Velasco, Texas

VELASCO, TEXAS. Old Velasco, on the east side of the Brazos River sixteen miles south of Angleton and four miles from the Gulf of Mexico in southeastern Brazoria County, was founded in 1831. Ten years earlier the schooner Lively landed at the site with thirty-eight men, the first of Stephen F. Austin’s colonists. Nothing but a single house stood at the site until Mexico set up a customs port there and dispatched troops in 1831 to help the customs collector. Subsequently, more than 25,000 settlers entered through the port. The community developed upstream from the coast by 1835; a customhouse, salt works, and trading posts were located at Velasco during the immigration period. The town was named for a Mexican general, as was Quintana, on the opposite side of the river. According to one writer, Old Velasco became the “Boston harbor of the Texas Revolution,” as the site of the battle of Velasco in 1832. A cholera epidemic reduced the population to 100 in 1834, and a mail route from San Felipe to Velasco was established in 1835. After the battle of San Jacinto, President David G. Burnet made the town the temporary capital of the Republic of Texas. Government records were housed at Fort Velasco until the first capital of Texas was established at Columbia. Antonio López de Santa Anna signed the treaties of Velasco on May 14, 1836.

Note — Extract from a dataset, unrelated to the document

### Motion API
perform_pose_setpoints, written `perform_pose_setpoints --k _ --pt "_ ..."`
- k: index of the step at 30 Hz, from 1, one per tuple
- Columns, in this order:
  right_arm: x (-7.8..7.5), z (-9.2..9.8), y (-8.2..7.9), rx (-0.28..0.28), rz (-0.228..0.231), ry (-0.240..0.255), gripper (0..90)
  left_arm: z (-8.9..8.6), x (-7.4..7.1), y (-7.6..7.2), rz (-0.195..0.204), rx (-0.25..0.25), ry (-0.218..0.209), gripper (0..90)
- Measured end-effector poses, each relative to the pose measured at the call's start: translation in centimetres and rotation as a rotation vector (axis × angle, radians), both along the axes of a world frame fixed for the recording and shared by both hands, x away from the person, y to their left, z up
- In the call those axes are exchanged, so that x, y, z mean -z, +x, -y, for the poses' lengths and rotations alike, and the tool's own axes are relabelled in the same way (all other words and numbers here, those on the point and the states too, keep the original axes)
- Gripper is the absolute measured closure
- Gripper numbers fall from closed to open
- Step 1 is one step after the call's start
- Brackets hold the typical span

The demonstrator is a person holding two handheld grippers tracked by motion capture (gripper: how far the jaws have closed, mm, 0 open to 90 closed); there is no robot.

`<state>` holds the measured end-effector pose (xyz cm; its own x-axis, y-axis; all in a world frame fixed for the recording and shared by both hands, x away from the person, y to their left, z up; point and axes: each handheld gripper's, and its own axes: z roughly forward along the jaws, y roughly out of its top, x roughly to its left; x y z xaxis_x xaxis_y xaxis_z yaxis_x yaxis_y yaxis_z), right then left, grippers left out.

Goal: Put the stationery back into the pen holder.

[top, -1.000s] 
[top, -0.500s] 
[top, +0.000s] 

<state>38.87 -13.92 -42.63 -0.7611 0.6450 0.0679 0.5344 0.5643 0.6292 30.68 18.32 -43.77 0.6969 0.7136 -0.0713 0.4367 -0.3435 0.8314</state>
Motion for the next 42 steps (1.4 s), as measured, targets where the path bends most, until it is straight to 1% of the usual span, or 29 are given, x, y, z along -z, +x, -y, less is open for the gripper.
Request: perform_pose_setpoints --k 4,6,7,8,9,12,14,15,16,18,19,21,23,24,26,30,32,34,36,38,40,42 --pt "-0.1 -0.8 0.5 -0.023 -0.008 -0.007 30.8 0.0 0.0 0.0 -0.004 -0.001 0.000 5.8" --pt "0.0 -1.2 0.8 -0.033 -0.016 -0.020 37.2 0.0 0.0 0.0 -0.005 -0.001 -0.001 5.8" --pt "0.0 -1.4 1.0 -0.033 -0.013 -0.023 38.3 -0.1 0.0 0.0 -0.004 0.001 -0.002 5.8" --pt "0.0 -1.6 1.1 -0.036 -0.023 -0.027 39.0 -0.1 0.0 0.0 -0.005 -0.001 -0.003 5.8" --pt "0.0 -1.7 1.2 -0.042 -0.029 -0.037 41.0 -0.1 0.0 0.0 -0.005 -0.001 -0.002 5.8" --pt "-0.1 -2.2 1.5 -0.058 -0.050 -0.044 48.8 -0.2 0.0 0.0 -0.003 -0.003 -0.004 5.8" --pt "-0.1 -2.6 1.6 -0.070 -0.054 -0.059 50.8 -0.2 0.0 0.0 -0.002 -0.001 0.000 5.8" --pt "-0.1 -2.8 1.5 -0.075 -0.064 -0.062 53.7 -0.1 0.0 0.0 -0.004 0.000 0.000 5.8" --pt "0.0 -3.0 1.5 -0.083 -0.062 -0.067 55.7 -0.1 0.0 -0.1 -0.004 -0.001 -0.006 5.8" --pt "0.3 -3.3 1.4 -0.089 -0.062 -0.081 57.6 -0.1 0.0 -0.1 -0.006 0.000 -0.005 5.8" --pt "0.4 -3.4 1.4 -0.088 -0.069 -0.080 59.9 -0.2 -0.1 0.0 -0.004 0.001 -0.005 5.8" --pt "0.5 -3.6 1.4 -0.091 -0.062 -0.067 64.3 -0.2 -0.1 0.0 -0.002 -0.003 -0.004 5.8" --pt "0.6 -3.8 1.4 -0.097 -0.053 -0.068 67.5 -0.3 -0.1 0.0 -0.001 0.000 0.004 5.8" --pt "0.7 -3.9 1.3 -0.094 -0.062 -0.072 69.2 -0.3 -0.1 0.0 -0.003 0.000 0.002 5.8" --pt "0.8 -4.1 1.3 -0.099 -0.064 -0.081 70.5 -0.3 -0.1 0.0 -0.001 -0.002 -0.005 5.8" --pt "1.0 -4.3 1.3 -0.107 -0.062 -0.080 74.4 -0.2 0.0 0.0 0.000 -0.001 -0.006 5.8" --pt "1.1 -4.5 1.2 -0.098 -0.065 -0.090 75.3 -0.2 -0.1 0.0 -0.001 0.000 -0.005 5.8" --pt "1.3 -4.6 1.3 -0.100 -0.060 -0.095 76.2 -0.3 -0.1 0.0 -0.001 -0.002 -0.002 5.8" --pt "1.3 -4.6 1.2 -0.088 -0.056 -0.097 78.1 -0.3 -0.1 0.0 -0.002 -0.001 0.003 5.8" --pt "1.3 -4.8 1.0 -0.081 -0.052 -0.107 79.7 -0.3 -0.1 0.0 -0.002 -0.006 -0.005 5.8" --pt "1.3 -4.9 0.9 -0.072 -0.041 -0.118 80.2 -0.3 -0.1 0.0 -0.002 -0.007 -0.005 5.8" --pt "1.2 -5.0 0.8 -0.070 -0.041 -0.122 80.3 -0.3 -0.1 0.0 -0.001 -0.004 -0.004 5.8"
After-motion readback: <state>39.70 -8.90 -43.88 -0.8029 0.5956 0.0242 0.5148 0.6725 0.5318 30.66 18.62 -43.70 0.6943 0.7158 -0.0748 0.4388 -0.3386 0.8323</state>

Between the Texas Revolution and the Civil War, Velasco and Quintana served as summer resorts for wealthy plantation families of the region. Galveston businessmen Samuel May Williams and Thomas F. McKinney established warehouses and organized shipping of all kinds at the port. A seminary for young ladies, Velasco Female Academy, and a school for young men, taught by Oxford graduates, were established by 1838. Comfortable hotels were built to accommodate visitors and patrons of the racetrack located a short distance upriver. A local post office operated from 1846 until 1891, when mail was rerouted through Quintana. Antebellum Velasco had business houses, homes, a hotel, boardinghouses, wharves, and a customhouse; riverboats embarked from the wharves for Galveston and New Orleans. With completion of the first intracoastal canal to Galveston Bay in 1856, however, the town began to decline as shipping was diverted to Galveston.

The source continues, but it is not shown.